Your copy should begin with the line containing "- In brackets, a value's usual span", end with the line containing "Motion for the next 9", match the listing below exactly, and contain no pictures.

============

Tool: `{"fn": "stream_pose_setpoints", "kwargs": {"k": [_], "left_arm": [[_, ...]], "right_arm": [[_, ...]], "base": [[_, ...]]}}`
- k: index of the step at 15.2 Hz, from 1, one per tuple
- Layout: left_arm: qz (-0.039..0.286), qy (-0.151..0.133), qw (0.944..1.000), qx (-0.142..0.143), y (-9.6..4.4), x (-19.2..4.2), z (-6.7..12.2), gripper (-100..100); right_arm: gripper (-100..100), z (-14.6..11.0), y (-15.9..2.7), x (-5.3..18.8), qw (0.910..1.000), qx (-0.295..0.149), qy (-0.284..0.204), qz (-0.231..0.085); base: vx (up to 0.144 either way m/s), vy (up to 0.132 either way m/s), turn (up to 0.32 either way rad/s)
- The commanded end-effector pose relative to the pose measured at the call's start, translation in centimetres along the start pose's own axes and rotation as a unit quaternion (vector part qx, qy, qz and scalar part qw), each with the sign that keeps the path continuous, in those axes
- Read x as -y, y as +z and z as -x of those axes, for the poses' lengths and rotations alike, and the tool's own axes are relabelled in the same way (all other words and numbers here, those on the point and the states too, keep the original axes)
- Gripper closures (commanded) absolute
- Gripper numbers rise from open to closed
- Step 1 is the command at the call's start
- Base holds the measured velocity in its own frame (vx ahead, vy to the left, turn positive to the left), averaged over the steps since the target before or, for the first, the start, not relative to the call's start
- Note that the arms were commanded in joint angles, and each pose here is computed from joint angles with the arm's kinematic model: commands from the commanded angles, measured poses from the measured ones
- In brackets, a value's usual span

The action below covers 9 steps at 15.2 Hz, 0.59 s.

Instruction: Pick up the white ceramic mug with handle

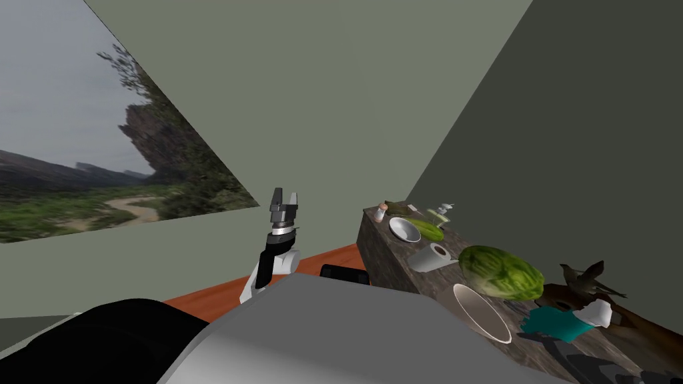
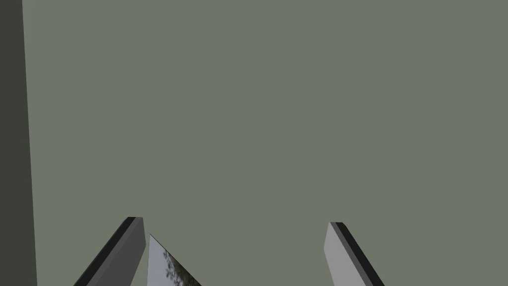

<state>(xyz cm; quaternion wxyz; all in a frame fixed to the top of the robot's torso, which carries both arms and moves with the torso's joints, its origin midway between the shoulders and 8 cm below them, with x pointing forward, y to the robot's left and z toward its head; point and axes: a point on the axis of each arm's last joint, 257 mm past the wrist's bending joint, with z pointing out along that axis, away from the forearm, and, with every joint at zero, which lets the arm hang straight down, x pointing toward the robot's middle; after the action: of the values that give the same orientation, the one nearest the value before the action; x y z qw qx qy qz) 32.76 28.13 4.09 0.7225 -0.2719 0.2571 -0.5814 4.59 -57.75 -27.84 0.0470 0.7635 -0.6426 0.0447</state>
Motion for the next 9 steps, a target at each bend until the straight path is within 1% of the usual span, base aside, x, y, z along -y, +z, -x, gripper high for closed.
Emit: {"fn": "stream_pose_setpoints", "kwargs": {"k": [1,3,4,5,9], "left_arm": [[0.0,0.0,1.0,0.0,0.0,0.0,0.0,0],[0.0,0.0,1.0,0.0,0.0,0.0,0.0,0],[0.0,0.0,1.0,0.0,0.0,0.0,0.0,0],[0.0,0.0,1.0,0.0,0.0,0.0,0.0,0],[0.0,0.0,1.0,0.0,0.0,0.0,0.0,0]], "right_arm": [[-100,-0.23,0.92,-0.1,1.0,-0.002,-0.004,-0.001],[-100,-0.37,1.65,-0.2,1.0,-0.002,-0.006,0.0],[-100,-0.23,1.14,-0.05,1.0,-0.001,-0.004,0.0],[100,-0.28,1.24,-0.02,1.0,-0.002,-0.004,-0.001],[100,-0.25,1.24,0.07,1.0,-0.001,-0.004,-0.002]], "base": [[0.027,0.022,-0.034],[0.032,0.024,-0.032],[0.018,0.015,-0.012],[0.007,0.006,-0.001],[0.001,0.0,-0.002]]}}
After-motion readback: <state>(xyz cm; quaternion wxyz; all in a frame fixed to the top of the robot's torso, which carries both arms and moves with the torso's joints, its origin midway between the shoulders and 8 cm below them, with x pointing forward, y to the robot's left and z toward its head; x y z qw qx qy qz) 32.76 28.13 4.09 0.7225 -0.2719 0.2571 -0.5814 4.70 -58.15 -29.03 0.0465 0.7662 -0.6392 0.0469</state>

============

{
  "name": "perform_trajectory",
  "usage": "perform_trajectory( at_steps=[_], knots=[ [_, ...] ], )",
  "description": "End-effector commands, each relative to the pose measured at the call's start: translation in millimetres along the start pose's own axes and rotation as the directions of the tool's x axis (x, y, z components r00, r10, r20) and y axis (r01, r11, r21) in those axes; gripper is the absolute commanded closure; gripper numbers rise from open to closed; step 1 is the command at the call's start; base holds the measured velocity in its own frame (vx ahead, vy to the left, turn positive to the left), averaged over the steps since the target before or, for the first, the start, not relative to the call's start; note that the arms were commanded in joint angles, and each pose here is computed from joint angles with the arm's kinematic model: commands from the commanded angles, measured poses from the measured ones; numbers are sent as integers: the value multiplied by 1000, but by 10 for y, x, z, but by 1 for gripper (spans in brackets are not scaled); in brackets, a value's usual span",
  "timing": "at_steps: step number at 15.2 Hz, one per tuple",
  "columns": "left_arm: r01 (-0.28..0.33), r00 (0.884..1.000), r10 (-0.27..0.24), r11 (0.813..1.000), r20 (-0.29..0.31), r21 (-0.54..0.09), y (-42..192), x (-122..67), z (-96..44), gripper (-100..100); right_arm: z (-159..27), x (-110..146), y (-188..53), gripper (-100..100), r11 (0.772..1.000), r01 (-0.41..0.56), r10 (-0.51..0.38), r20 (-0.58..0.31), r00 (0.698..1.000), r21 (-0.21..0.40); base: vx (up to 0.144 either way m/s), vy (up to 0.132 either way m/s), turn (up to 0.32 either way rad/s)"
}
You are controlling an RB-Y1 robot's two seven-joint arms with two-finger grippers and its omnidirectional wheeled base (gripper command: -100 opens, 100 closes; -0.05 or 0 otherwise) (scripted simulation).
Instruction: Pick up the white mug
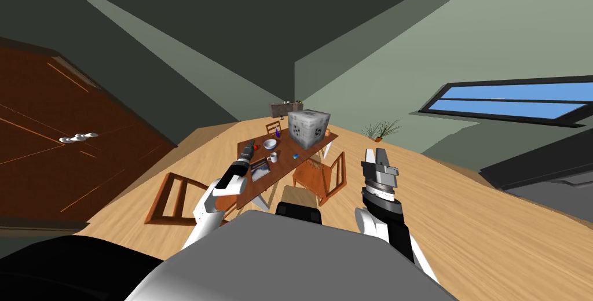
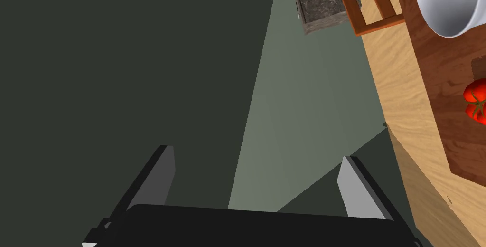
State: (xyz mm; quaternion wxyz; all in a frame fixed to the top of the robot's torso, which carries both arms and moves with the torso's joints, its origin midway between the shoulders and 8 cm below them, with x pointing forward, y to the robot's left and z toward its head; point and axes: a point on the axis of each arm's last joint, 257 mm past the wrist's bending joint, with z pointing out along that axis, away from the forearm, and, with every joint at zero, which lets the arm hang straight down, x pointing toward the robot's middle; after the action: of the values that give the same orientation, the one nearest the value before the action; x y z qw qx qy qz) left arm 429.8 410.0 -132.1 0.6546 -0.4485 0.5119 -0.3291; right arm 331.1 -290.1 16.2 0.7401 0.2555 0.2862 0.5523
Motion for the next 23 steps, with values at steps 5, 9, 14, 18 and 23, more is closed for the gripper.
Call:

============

- [WORKED SOLUTION]
- In brackets, a value's usual span

The action below covers 9 steps at 15.2 Hz, 0.59 s.

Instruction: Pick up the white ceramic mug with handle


<state>(xyz cm; quaternion wxyz; all in a frame fixed to the top of the robot's torso, which carries both arms and moves with the torso's joints, its origin midway between the shoulders and 8 cm below them, with x pointing forward, y to the robot's left and z toward its head; point and axes: a point on the axis of each arm's last joint, 257 mm past the wrist's bending joint, with z pointing out along that axis, away from the forearm, and, with every joint at zero, which lets the arm hang straight down, x pointing toward the robot's middle; after the action: of the values that give the same orientation, the one nearest the value before the action; x y z qw qx qy qz) 32.76 28.13 4.09 0.7225 -0.2719 0.2571 -0.5814 4.59 -57.75 -27.84 0.0470 0.7635 -0.6426 0.0447</state>
Motion for the next 9 steps, a target at each bend until the straight path is within 1% of the usual span, base aside, x, y, z along -y, +z, -x, gripper high for closed.

Nothing remains to be done for this exercise.